Mit einem Cappu auf dem Balkon –  wie jeden Morgen – begann dieser Tag, als um 8.17 Uhr die Erde, also der Fußboden unter mir, zitterte und das Dach wackelte und knarrte. Es waren nur wenige Sekunden, aber es war erneut ein Erdbeben. Kurze Zeit später sahen wir im Inet, dass das Epizentrum wieder 11 km vor Zakynthos lag. Diesmal hatte es eine Stärke von 3,5. Es ist schon ein komisches Gefühl, wenn die Erde rüttelt und man nicht weiß, ob die Häuser halten. Ein Nachbeben haben wir nicht bemerkt. In der Taverne haben wir dann noch einen Kaffee getrunken. Schließlich war es soweit, und ich konnte meine Tauchsachen auf das Töff Töff aufladen. Im Hafen angekommen, gleiches Prozedere wie jeden Tag: die Sachen auf das Boot verladen, und dann ging die Fahrt mit dem Neraki schon los.

Kurzer Schlenker auf dem Weg zum Tauchplatz.

Keiner hatte Wünsche zum Tauchplatz, also sind wir erst zu Dick & Doof gefahren und sind dort als Vierergruppe abgetaucht. Außen an der Steilwand entlang, in eine tiefer gelegene Höhle, zur Altarhöhle, dort hinein und zurück durch die Felsspalten. Meine Mittaucher hab ich dabei verloren, also habe ich noch in die Nachbarbucht geschaut. Die Mittagspause machten wir in der Bucht von Yanakis, in der ich dann auch ein wenig schwimmen ging. Zum zweiten Tauchgang tauchten wir dort ab, weil wir unbedingt die Motorräder sehen und Spaßbilder machen wollten. Auch fand ich diese Wahl des Tauchplatzes ganz schön, weil die Familie mit den beiden Jungs so ebenfalls ein Highlight haben würde und die Motorräder sehen konnte. Das Tauchen war zwar unspektakulär, aber immerhin hatten wir eine entspannte Zeit unter Wasser. Zu sehen gab es schöne Felsformationen, etwas Schwefel, die Motorräder und einen Rotfeuerfisch sowie einen größeren Schwarm Brassen. Als einzige hatte ich aber das Glück, mit einem Zackischweinchen zu agieren. Wir schwammen Zentimeter für Zentimeter aufeinander zu, bis es ihm dann doch zu unheimlich wurde, als ein Mittaucher herbei kam und er die Flucht ergriff.

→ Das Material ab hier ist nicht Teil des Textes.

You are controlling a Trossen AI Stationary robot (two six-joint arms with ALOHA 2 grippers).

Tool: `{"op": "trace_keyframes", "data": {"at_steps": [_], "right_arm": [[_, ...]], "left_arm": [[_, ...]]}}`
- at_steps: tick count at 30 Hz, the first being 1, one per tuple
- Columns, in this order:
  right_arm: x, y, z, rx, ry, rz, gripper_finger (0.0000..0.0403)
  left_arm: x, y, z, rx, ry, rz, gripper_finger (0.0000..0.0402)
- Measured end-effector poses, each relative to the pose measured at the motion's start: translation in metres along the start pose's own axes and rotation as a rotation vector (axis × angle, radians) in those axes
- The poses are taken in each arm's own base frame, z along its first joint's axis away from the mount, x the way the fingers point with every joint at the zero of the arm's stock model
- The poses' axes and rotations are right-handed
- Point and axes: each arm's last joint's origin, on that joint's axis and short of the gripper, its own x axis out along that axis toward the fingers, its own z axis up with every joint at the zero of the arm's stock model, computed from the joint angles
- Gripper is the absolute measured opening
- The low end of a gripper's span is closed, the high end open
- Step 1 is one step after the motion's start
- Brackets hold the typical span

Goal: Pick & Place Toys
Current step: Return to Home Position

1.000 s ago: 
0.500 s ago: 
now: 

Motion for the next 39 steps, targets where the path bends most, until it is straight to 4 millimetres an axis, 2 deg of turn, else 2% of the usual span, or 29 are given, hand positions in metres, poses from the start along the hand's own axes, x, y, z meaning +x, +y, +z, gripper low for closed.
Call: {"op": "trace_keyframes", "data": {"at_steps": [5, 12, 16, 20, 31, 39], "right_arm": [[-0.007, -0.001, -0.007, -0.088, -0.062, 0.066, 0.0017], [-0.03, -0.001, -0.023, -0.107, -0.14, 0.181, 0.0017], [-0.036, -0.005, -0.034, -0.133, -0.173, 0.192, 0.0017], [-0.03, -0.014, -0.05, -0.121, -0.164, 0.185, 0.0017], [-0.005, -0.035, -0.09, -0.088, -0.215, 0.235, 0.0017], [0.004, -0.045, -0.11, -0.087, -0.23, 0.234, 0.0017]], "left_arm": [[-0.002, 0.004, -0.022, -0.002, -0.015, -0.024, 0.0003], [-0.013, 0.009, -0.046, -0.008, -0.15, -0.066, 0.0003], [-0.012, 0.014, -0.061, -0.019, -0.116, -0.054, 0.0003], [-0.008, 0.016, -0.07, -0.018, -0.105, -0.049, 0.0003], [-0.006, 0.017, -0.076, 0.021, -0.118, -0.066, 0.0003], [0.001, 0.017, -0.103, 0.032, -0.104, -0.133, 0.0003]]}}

Zurück am Hafen wartete Jü auf uns, und wir konnten mit dem Kangoo zur Basis fahren. Dort fix ausgeladen, Sachen gespült und im Zimmer umgezogen.

Kurz darauf sind wir zwei zum Olivenmuseum gefahren,

in dem wir die alten und neuen Maschinen besichtigten

und natürlich Öl und Creme kauften. Weiter ging es nach Zakynthos Stadt, wo der Fährticketladen leider geschlossen hatte und wir missmutig ohne Tickets vondannen zogen, weil ich vom großen Fährhaus nichts wusste. In der „Stamm-Apotheke“ geshoppt und am MühlenCafé die Aussicht genossen. Zum Fischabend habe ich wieder etwas geholfen, anschließend mit M. und J. erzählt und schon um halb 12 ins Bett. Gute Nacht Zante.